The paintings that I have included in this book are my visual responses to the pilgrimage of my life. Here the language is color, texture and the dynamic push and pull of a composition over a two dimensional plane. The surface records my visceral, juicy, mysterious, and dynamic dance with the creative muse. Painting is an emotionally evocative record of my journey in a modality that can never fully be captured in words. In some of the paintings I have collaged poetry directly into the painting. In others, I have deliberately paired the image with a short poem that I wrote while looking at the finished painting. In some cases the painting is only loosely associated with the poem that faces it. My hope is that the paintings give you a deeper and more complete entry into my creative world than the poems by themselves.
In many ways, these poems and paintings are a record of my personal answer to one simple and profound question: “What is true?” from moment to moment. The answer to this question is a constantly emerging kaleidoscope that reaches from the universal to the deeply personal. My intention is to let the rhythm of my unconscious guide my process rather then the narrative structures and already decided agendas of my linear mind. In this way “What is true?” is a constantly emerging, present-centered, and presence-filled process.
So these poems and paintings are about saying “Yes!” to “All of It”. Yes! to ecstasy, pain, love and grief, to the deep stillness of Buddha’s empty, quiet mind and to the Dionysian sensuality of sexual vitality. They are about saying yes! to celebrations and to sorrows. Yes! to the feast that life offers us and to the limitations and physical suffering that we have to endure.
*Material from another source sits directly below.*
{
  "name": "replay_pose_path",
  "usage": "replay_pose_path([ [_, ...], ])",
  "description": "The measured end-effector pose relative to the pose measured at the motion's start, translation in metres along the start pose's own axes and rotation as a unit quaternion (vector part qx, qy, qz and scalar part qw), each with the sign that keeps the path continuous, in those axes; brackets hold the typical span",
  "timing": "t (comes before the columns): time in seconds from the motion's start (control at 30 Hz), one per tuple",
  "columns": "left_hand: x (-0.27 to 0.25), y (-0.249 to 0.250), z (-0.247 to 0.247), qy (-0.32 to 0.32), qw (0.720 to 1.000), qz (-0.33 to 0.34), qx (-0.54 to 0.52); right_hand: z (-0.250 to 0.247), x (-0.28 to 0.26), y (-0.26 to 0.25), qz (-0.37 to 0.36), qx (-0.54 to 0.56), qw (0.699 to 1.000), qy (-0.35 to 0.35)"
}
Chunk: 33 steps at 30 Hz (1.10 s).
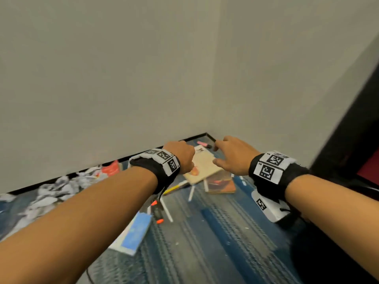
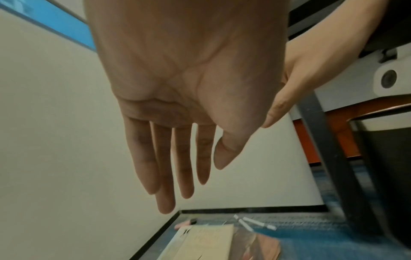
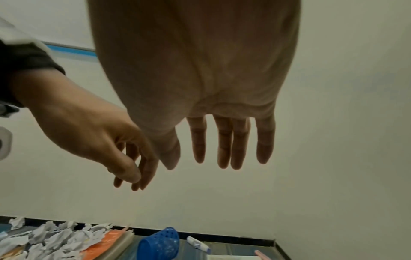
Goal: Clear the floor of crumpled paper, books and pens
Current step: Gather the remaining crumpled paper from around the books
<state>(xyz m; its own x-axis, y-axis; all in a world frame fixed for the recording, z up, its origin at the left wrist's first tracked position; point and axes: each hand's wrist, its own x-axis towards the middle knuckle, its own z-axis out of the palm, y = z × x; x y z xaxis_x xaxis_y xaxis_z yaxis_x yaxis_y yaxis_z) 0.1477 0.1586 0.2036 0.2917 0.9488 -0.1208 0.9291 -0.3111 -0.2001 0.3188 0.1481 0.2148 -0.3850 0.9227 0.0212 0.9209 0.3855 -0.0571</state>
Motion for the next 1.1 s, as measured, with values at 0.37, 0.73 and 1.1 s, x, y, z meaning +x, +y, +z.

Yes! to understanding the cruelty of our minds and the cruel things that we do to each other and to ourselves. And yes! to the compassion and acceptance of the truly mature heart. And yes! to the continual courage it takes to stay open in the face of traumatic, stressful and painful experiences that fry our nervous systems and fragment our minds. And yes! to Spirit, and yes! to Heart and yes! to Body and yes! to Growing Older and yes! to Birth and yes! to Death. And perhaps most importantly, yes! to the continuous adventure of staying open to this very moment, Right Now.
I hope that these poems and paintings inspire you. I hope that they make you think, that they provoke you and make you cry and laugh and open you to experiences that perhaps you barely understand. If they do, please let me know. As the servant of the creative muse, it is important to know if I have served the creative spirit well enough that it has touched another human being. And sometimes, by understanding your experience, I understand the poem or painting better myself!
I wish you much inner peace on your journey. I wish you aliveness and engagement with whatever life is offering you right now. I wish you compassion and kindness for all parts of your experience. I wish you liberation and freedom from the suffering of grasping and trying to control your experience. And I wish you a deep inquiry into that fundamental question, “What is true?” from moment to moment in this great adventure called your life. I hope that these poems and paintings fill your sails with winds of encouragement. From one pilgrim to another, keep on truckin’, stay engaged, stay open and humble, and see if you can find some way to greet whatever life is offering with gratitude and wonder. I know that this is not an easy task, but in the words of Mary Oliver, what else could you possibly do “with your one wild and precious life?”